## What the exercise asks
Copy each line of the listing that includes "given".

## Dataset content
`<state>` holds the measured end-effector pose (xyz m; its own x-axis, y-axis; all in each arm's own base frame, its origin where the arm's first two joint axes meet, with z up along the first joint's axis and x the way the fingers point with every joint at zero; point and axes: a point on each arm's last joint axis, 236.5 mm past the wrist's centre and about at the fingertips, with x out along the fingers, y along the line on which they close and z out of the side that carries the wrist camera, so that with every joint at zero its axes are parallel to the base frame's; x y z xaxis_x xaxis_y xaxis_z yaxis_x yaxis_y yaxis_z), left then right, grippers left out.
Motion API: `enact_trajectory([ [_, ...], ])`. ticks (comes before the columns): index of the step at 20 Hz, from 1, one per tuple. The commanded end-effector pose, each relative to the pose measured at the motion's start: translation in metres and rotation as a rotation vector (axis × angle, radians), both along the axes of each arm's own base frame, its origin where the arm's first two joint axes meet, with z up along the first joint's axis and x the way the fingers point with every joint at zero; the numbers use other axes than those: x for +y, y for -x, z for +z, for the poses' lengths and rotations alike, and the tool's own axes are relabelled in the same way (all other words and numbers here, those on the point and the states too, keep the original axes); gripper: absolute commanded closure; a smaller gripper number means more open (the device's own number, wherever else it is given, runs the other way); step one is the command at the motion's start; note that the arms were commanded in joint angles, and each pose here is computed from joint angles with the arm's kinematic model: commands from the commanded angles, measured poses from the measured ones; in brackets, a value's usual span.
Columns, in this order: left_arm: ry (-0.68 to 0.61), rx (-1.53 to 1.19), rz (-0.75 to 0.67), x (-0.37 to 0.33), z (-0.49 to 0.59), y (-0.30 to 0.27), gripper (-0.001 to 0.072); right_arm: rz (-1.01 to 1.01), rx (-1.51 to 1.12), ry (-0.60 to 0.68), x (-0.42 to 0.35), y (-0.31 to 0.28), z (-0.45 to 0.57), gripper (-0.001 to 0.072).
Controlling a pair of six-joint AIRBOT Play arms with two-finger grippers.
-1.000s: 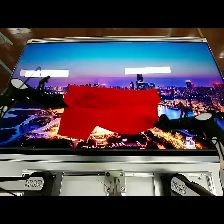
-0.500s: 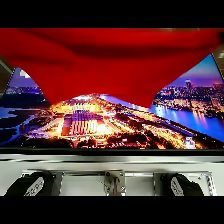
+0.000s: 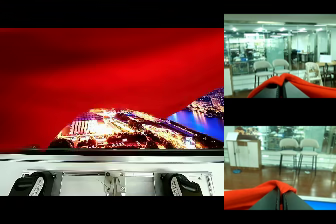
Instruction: Fold the shirts.
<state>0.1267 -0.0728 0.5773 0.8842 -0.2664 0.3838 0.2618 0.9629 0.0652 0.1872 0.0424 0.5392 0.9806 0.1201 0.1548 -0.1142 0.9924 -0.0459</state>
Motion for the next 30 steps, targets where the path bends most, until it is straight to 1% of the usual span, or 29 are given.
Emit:
enact_trajectory([
  [1,-0.044,0.165,0.083,0.013,-0.041,-0.002,0.0664,-0.058,0.144,0.003,-0.009,0.01,-0.034,0.0645],
  [4,-0.106,0.394,0.17,0.034,-0.096,-0.027,0.0663,-0.163,0.355,-0.021,-0.038,0.002,-0.082,0.0645],
  [7,-0.129,0.618,0.164,0.039,-0.154,-0.059,0.0664,-0.232,0.687,-0.011,-0.065,-0.011,-0.152,0.0645],
  [8,-0.132,0.689,0.156,0.041,-0.174,-0.072,0.0664,-0.214,0.838,0.01,-0.068,-0.015,-0.182,0.0646],
  [9,-0.131,0.768,0.148,0.042,-0.198,-0.087,0.0664,-0.199,0.945,-0.006,-0.071,-0.025,-0.204,0.0646],
  [13,-0.112,1.079,0.088,0.044,-0.298,-0.148,0.0663,-0.139,1.284,-0.078,-0.086,-0.084,-0.305,0.0646],
  [15,-0.097,1.215,0.071,0.047,-0.345,-0.183,0.0663,-0.112,1.38,-0.103,-0.09,-0.127,-0.364,0.0646],
  [17,-0.078,1.287,0.071,0.053,-0.382,-0.227,0.0663,-0.078,1.357,-0.086,-0.081,-0.185,-0.409,0.0646],
  [19,-0.063,1.266,0.07,0.058,-0.409,-0.279,0.0663,-0.06,1.224,-0.073,-0.063,-0.257,-0.433,0.0646],
  [21,0.019,1.193,0.074,0.059,-0.424,-0.329,0.0663,-0.074,1.03,-0.127,-0.047,-0.324,-0.437,0.0646],
  [23,0.121,1.116,0.074,0.06,-0.433,-0.37,0.0663,-0.062,0.865,-0.141,-0.028,-0.372,-0.437,0.0646],
  [25,0.223,1.074,0.076,0.062,-0.449,-0.401,0.0663,-0.046,0.768,-0.137,-0.01,-0.402,-0.445,0.0646],
  [27,0.286,1.08,0.09,0.066,-0.476,-0.422,0.0663,-0.041,0.732,-0.135,0.0,-0.422,-0.467,0.0646],
  [30,0.305,1.158,0.106,0.068,-0.528,-0.433,0.0663,-0.054,0.761,-0.135,-0.001,-0.435,-0.513,0.0646],
])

## Exercise solution
Motion API: `enact_trajectory([ [_, ...], ])`. ticks (comes before the columns): index of the step at 20 Hz, from 1, one per tuple. The commanded end-effector pose, each relative to the pose measured at the motion's start: translation in metres and rotation as a rotation vector (axis × angle, radians), both along the axes of each arm's own base frame, its origin where the arm's first two joint axes meet, with z up along the first joint's axis and x the way the fingers point with every joint at zero; the numbers use other axes than those: x for +y, y for -x, z for +z, for the poses' lengths and rotations alike, and the tool's own axes are relabelled in the same way (all other words and numbers here, those on the point and the states too, keep the original axes); gripper: absolute commanded closure; a smaller gripper number means more open (the device's own number, wherever else it is given, runs the other way); step one is the command at the motion's start; note that the arms were commanded in joint angles, and each pose here is computed from joint angles with the arm's kinematic model: commands from the commanded angles, measured poses from the measured ones; in brackets, a value's usual span.
Motion for the next 30 steps, targets where the path bends most, until it is straight to 1% of the usual span, or 29 are given.

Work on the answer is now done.